Governor Brown was in office when the first state spending limit was passed in 1979. Yesterday he proposed a measure that might actually work as advertised.

We’ve learned a lot about state budgets, revenues and unintended consequences during the past 35 years. Governor’s Brown’s rainy day reserve nods to that experience, and brings forth a proposal more focused yet more achievable than past efforts.

Reformers have been at this a long time.

In the wake of Proposition 13, Paul Gann successfully promoted his eponymous spending limit. It made a difference exactly once, in 1987, before it was “improved” out of existence by Proposition 98 in 1988 and Proposition 111 in 1990. Fiscal conservatives attempted to reimpose constitutional spending discipline in 1992, 2005, and 2009, each time rejected by the public. Only in 2004 was there consensus on a constitutional reform. A relatively weak Budget Stabilization Account was proposed to the voters by Governor Schwarzenegger and the Legislature, which provided virtually no protection against the budget boom and bust later that decade.

The need for consensus drove Governor Brown’s latest effort. Without a new proposal, the November ballot would feature a perfectly good measure that moderates excessive spending and provides a strong rainy day reserve. Unfortunately, this measure would probably be doomed to failure. The Legislature originally placed this measure on the 2012 ballot as part of a budget deal with Governor Schwarzenegger, but since he left office, legislative Democrats and their public union allies have been agitating to sink it. They already postponed the statewide vote once, and every indication is that if this measure remains on the November ballot, the unions will finance a campaign to kill it.

The Governor threads this needle by retaining and improving the rainy day reserve, while dropping the potentially incendiary provisions that “limit” state spending. He has in effect leveraged the reserve requirement to (1) remove the opportunity to spend one-time revenues on ongoing programs, (2) accumulate surpluses into a fund that could offset the effects of economic downturns, and (3) allow some portion of these accumulated revenues to pay down both budgetary debts, like money borrowed from local governments or special funds, and off-budget debts, like unfunded obligations for retired employees’ health benefits or retired teachers’ pensions.

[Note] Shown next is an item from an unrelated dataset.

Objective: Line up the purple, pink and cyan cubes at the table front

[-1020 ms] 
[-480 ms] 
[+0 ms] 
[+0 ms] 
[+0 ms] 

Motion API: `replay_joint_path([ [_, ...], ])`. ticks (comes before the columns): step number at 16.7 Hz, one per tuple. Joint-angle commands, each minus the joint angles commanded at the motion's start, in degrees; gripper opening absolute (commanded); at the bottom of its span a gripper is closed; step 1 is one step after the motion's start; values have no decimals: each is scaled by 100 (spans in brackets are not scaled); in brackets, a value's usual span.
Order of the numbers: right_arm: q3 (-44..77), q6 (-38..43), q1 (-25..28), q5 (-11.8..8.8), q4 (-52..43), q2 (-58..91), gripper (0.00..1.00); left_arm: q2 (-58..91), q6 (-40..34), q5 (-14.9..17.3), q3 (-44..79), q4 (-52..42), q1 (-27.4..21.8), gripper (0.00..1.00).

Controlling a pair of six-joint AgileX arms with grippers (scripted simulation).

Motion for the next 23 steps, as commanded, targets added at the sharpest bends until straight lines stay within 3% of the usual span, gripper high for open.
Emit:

Thus the Governor proposes to retain the key elements of fiscal restraint and debt reduction, while nipping in the bud the potential political liabilities that would bring out the well-funded government union opposition.

Governor Brown will need to dust off his cross-aisle consensus-building skills this summer, since placing a measure on the ballot requires a two-thirds approval by both houses of the Legislature. Rarely will we see a vote so clearly designed to separate the practical problem solvers from the dreamers and the errand boys.